Maybe It’s Not as Hard As We Think

November 11, 2022

Erasmus was a classics professor during the days of the Reformation. He not only produced the first critical edition of the Greek New Testament (which became the fuel for the Reformation), but he also taught language arts. One of his more notable works was De Copia–the title means “of the fullness”–it explored the richness of language for communication.

To help his students understand how rich and expressive language could be, he had them do an exercise: Write the sentence “Your letter has pleased me very much” in a hundred different ways. Quite a fascinating exercise!

Some years ago, teaching high school juniors and seniors, I saw their need to be more attentive to how they wrote and expressed themselves. So, I decided to use Erasmus’ little exercise–although I tempered it a bit, asking my students to write his assigned sentence in just 25 different ways. And the response of the students was startling. You could not imagine the complaints and objections that were raised. “We can’t do that! That’s impossible! How can you expect us to do that?”

When they returned the following week with their assignments in hand, those responses had become much more tempered. Many had realized that the homework was not as hard as they had imagined. They admitted they had become lazy and complacent in how they thought about what they wrote and how they spoke. Quite a number of the students realized that it wasn’t the challenge of the assignment but their habit of not thinking well, not applying themselves to what was assigned.

And experience helps me understand something the author of the letter to the Hebrews wrote to fellow-Christians.

“Concerning Jesus we have much more to say, and it is hard to explain, since you have become dull of hearing.

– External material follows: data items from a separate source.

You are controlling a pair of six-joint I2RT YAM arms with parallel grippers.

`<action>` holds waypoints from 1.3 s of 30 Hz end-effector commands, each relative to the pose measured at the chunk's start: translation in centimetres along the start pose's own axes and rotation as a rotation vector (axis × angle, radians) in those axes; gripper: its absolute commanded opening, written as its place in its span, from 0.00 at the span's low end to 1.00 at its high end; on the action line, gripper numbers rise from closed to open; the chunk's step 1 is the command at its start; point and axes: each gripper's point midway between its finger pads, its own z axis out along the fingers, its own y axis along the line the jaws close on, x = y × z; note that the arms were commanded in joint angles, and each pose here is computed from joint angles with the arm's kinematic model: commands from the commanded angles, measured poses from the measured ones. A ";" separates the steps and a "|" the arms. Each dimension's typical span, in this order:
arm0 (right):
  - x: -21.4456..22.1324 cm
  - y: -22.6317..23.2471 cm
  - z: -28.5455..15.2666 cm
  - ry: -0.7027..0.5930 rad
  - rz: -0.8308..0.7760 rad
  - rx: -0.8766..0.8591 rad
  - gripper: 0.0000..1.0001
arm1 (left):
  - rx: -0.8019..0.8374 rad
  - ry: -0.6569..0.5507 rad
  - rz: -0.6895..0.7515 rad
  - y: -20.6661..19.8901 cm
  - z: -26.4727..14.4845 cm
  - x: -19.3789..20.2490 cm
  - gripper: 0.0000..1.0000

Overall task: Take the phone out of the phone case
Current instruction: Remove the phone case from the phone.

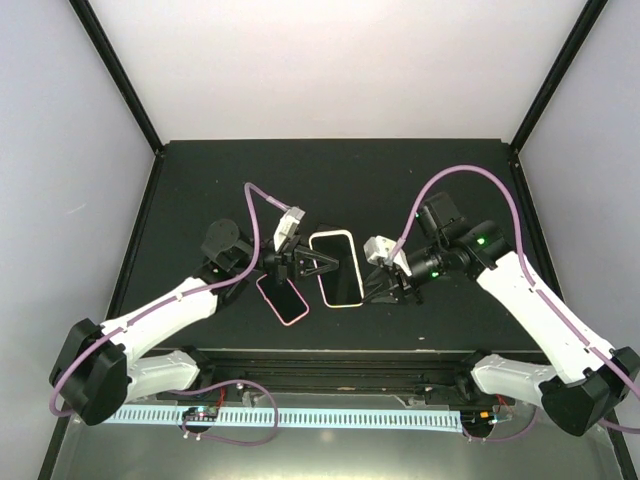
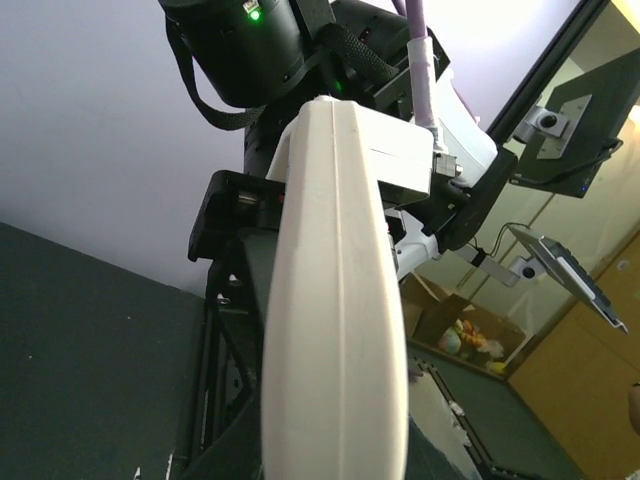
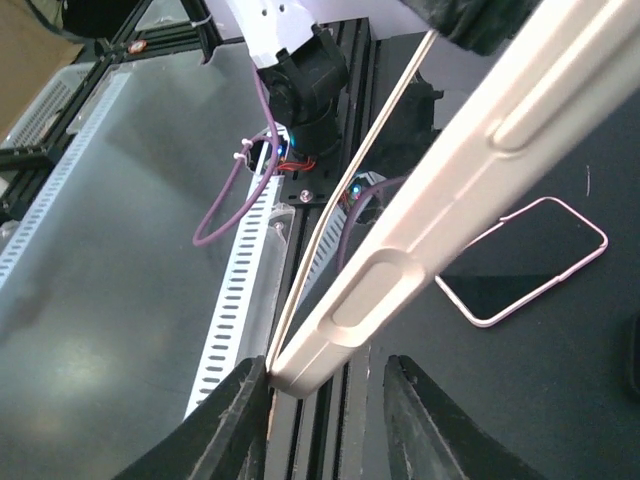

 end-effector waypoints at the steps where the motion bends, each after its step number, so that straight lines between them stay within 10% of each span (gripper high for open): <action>1: -0.7 -0.6 0.0 0.003 -0.071 0.009 0.32 | 0.064 -0.031 0.096 -2.6 0.0 -2.2 0.02; 13: 1.0 -4.8 -0.2 0.164 -0.282 0.187 0.26 | 0.172 -0.016 -0.017 -4.6 0.1 -2.6 0.02; 25: 1.3 -9.6 0.8 0.107 -0.150 0.347 0.20 | 0.191 0.001 -0.033 -5.5 0.0 -2.0 0.02; 39: -3.2 -10.5 -0.2 -0.178 0.121 0.298 0.47 | 0.118 -0.015 -0.059 -2.7 0.4 -0.6 0.02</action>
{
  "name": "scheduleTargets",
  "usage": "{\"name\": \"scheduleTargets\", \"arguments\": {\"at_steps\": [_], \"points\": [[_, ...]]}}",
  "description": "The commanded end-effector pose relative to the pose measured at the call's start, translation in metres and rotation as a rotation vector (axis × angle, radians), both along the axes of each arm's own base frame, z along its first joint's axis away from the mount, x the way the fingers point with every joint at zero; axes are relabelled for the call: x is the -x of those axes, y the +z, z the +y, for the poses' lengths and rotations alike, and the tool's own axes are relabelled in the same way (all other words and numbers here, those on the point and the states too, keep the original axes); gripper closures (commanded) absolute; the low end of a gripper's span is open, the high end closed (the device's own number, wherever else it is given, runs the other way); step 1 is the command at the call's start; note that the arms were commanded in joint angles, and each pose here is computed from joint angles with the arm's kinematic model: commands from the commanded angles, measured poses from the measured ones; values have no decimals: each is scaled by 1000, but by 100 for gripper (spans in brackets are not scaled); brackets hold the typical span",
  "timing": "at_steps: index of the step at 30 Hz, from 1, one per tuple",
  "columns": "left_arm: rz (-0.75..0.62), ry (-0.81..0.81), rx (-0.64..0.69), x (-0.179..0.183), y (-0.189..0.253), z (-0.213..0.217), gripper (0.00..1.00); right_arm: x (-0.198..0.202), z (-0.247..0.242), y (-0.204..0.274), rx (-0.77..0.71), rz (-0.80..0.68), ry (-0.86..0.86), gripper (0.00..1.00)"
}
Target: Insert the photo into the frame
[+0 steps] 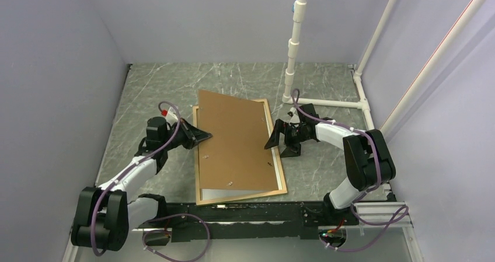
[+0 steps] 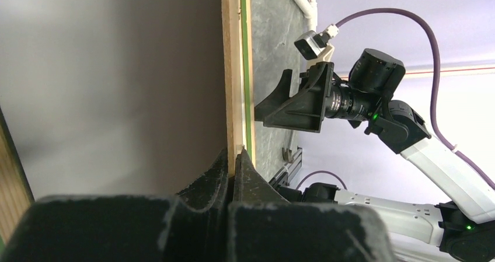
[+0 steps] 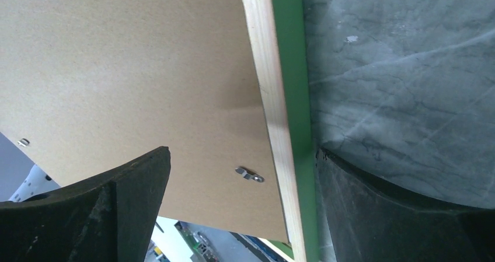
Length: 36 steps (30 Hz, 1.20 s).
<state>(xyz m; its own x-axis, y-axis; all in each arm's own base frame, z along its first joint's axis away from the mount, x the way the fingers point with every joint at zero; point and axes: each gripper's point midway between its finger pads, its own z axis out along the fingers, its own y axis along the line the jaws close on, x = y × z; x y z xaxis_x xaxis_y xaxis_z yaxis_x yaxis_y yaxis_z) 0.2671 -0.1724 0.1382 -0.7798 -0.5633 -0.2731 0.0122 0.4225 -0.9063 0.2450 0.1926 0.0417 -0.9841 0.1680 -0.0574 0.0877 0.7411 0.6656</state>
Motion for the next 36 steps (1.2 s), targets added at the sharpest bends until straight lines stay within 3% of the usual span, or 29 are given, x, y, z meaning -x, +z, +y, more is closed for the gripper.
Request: {"name": "scheduleTargets", "arguments": {"at_steps": [1, 13, 23, 30, 36], "points": [[-126, -50, 13, -11, 24, -15, 100, -2, 10, 4, -48, -17, 16, 4], [-100, -15, 23, -13, 17, -26, 100, 11, 25, 12, -93, -13, 37, 5], [-35, -23, -124, -11, -3, -19, 100, 15, 24, 8, -81, -10, 42, 5], [30, -10, -268, -9, -17, -5, 75, 14, 22, 9, -63, -22, 48, 4], [82, -10, -354, -5, -31, 4, 40, 17, 21, 5, -60, -15, 45, 4]]}}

But though by this time you ought to be teachers, you have need again for someone to teach you the elementary principles of the oracles of God.” ~Hebrews 5:11-12

The author of the letter will go on to explain and highlight and call attention to more of the excellencies of Jesus. He wants his readers to see more of Jesus, to grasp more of how wonderful He is. And he is admitting it will be challenging to explain all that Jesus is–but not because of the difficult of the topic but because of the “dullness” of his hearers.

That is an interesting word: dullness. It only appears twice in the New Testament; both times in Hebrews. It’s found here and in Hebrews 6:11–12. The basic idea? It s about being sluggish, inattentive, slothful.

I have felt, at times, that this life of following Jesus in faith is difficult, hard, too challenging. I have heard other Christians, thinking about the life we are called into by grace, say things like: “We can’t live that way! That’s impossible! How can we be expected to do such things, live in that way?”

But what if the heart of the issue is not how unattainable Gospel truth is? What if it’s not about how beyond us we think the message of a Spirit-empowered, Jesus-glorifying life seems to be?

What if the issue is more about our having settled into an attitude of “Well, I know enough to get to heaven” and have resigned ourselves to not intentionally pursuing all that is offered us in and through Jesus?